As I gave English lessons for the last few years, I made him lie down on a mat and could open the door and let in the student without his interference.

However, this instinct to "kill" the intruder is in the dog and if I were to let him believe he was the "owner" of the house, we would have trouble.

Training is a good thing but not 100% reliable.


----------



## Christopher Smith (Jun 20, 2008)

jim stevens said:


> Joby's drunken quotes don't take that into account. If the trainer is perfect, he can fix that. He stated he was intoxicated, it sounded good at the moment. Leave it at that.


A drunken statement deserved a drunken response.


----------



## Craig Snyder (May 7, 2012)

I'll agree with disclaimer. I'll also take a chance some dog lovers and the protection folks will hate me for saying it.
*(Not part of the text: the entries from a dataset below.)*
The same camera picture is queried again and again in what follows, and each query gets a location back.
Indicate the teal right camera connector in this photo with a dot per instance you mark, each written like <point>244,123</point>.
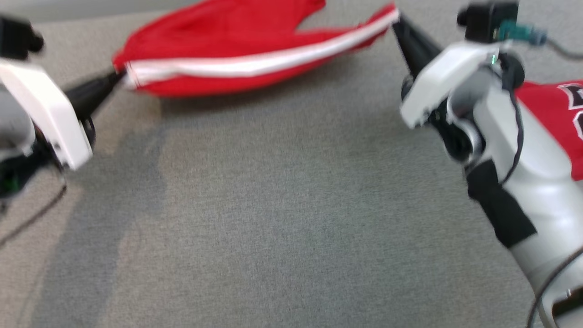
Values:
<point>521,34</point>

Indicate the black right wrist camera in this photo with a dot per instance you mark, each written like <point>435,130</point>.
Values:
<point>485,20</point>

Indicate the red white jersey shirt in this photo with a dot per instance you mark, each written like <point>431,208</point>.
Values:
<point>551,118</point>

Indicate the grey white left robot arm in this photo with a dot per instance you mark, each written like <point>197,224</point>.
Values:
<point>11,132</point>

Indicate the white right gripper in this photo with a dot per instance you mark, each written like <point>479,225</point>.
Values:
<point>442,77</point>

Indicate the red white striped shorts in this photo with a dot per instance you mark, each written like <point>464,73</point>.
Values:
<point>227,27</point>

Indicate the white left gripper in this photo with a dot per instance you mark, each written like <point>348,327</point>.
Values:
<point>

1) no.. not every dog can be trained to an acceptable level. I'll agree that with the perfect trainer, and given enough time and effort, you might get any dog to an acceptable level. But I don't think you can get them to a point of 100% reliability. For things like leaving the yard, chasing cats, a slow down, long stay etc.. I'm willing to accept a 90%-95% reliability. But in the example of a visitor in my house, I expect 99.99% reliability in knowing a (or my), bite trained dog will not bite a visitor without a direct command. If I constantly have to look over at my dog to see if they are showing any signs of agressiveness and I can't enjoy my company than that is not 99.99% reliability and the dog needs to be elsewhere, (crate or kennel). For that, I would say not every dog can be that reliable regardless of the trainer and their abilities.

2) I've seen rescused and abused dogs that are not recoverable. Some taken in by the best trainers. And while some of these dogs wound up becoming acceptable living companions for very specific, carefully selected owners, they were far from acceptably trained and socialized to the point of even being strictly a good family pet with careful vigilant owners.

3) I am an animal lover and I think all dogs deserve a chance. But I'm a pragmatic as well and with the number of deserving dogs out there that need homes, and the time and money available, many of these dogs need to be put down. 

4) Good training is important but I do believe genetics is crucial and you can very easily have untrainable dogs from the get go. It's probably rare given the level of domestication we have but just as dogs can be born with malformed limbs, they can be born with malformed brains and neuro-chemical deformaties. Close breeding can often times bring out these unwanted traits.

This all IMHO. 

Craig


----------